Wednesday, August 02, 2017


The Public Option

If you haven’t yet seen Jeff Selingo’s thoughts on affirmative action in selective college admissions, the column is worth reading.  Broadly, he argues that while diversifying the student body at some elite schools is a positive step in itself, the real issue is the designation of elite schools in the first place.  To which I say, let’s take that a little farther.

The conflict over admissions to selective places is based on two assumptions.  The first is that the demand for seats there exceeds the supply, which seems pretty clear.  The second is that seats there are worth far more than seats at less exclusive places.  It’s only worth joining a club that might not accept you as a member.

That second assumption strikes me as clearly unnecessary.  We could choose, if we wanted, to invalidate it.  If we did, the first assumption would likely die a natural death.  

In Canada and the Scandinavian countries, broadly speaking, there isn’t the same rigid hierarchy of prestige in higher ed.  Some universities are better known than others, but nearly all public higher education is respected.  If you go to the University of Ottawa rather than the University of Toronto, your life isn’t over.  People can make decisions based on location, or aesthetic preference, or programmatic specialization.  And for-profit higher education simply never gained the foothold there that it has here.

That’s what a strong public option will do.  It will relieve pressure on the elites by offering reasonable, accessible options of recognized quality.  And it will crowd out the for-profits by denying them a reason to exist.  

Put differently, the best way to attack for-profits isn’t to attack for-profits.  It’s to strengthen community and state colleges.  Make the public options high-quality and let that quality be known.  Dissipate the need for for-profits, and the ones that can’t prove themselves will fade away.

When I was at DeVry, we weren’t afraid of Princeton, or even of Rutgers.  We were afraid of Middlesex County College.  The county college offered more options, lower prices, and a locally respected name.  DeVry competed on marketing and specialization; over time, that proved not to be enough.  

The beauty of a strong public option is that it doesn’t rule out private ones.  It just forces the private ones to do a better job, which benefits everyone.  Those that couldn’t add value wouldn’t survive.  Survival would be predicated on adding value -- doing a better job in a given area, like Juilliard with music -- or adding values, such as a distinct religious identity.  

Defunding the publics is a false economy.  It creates a scarcity at the top, which leads to all manner of zero-sum hypercompetition, and it creates room on the bottom for people with other agendas.  Compare the cost of forgiving loans for Corinthian students to the cost of improving the local community college; the latter is less expensive, and does far more social good.

In the community college world, and at non-selective colleges generally, affirmative action in admissions is a non-issue; we take everybody.  And that’s not at the expense of diversity, either; nationally, community colleges are the most racially and economically diverse sector of higher education.  

Straightforward arguments for more funding seem to have landed on deaf ears, so maybe we can try these.  Strong public institutions offer a way out of the admissions arms race, and offer an effective and legally bulletproof way to solve the quandary of for-profits.  Even better, they already exist.  All we have to do is respect them, both verbally and fiscally.  It’s time to rebuild the middle.

I particularly like your comment comparing the cost of loan forgiveness for the victims of failed for-profit colleges to the cost of bringing community college funding back to where it used to be ... or providing parity with universities.

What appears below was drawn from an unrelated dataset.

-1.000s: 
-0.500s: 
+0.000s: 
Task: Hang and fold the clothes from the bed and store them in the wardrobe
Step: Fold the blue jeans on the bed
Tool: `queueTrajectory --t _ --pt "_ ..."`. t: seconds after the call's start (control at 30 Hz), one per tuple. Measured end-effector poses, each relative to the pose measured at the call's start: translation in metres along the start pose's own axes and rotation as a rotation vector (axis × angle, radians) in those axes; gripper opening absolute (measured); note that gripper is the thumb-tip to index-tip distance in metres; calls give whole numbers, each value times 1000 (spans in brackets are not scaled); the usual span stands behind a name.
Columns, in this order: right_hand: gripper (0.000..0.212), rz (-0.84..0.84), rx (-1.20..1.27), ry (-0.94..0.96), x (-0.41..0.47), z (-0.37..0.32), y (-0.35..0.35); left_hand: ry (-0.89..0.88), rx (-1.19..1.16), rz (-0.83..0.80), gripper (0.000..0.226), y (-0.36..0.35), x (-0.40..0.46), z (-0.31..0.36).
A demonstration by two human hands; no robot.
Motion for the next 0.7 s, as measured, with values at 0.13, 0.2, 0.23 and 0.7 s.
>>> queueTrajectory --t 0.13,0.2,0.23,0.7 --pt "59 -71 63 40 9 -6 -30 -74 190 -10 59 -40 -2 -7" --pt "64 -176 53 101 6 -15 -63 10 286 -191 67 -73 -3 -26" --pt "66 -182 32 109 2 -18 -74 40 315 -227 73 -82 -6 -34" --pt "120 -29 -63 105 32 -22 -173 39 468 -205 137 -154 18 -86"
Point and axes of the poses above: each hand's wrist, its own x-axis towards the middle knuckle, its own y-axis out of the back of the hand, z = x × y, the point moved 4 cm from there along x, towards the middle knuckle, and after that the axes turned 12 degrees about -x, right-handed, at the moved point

With that, I think our tuition costs would be minimal and faculty quality would be superior to the near-100% adjunct population teaching freshman classes at large universities.

The downside of the current system is that even flagship state universities, like the ones you listed, have an in-state cost that is almost as much as Harvard did just a few years ago, while out-of-state students are paying sky high rates. The only thing they worry about is doing whatever they can to limit the number of asian students that would otherwise get in based on test scores and having a tutoring system so their football and basketball teams can remain eligible.

I wonder what would happen if the Justice Department insisted that the football team have the same diversity as the rest of the school, or vice versa.
The Canadian comparison is an interesting one.

for-profit higher education simply never gained the foothold there that it has here

Furthermore, private colleges, even non-profits, hardly exist in Canada. Wikipedia's list of private universities in Canada lists fewer than two dozen, and the only one I've ever heard of is Farleigh-Dickinson. Compare that the US, where of the 22 top-ranked schools on the US News list (dubious, but still revealing of perceived prestige), only Berkeley is state-funded. I suspect that difference has a lot to do with the relative parity between Canadian institutions versus the perceived extreme inequality between Harvard and Directional State University.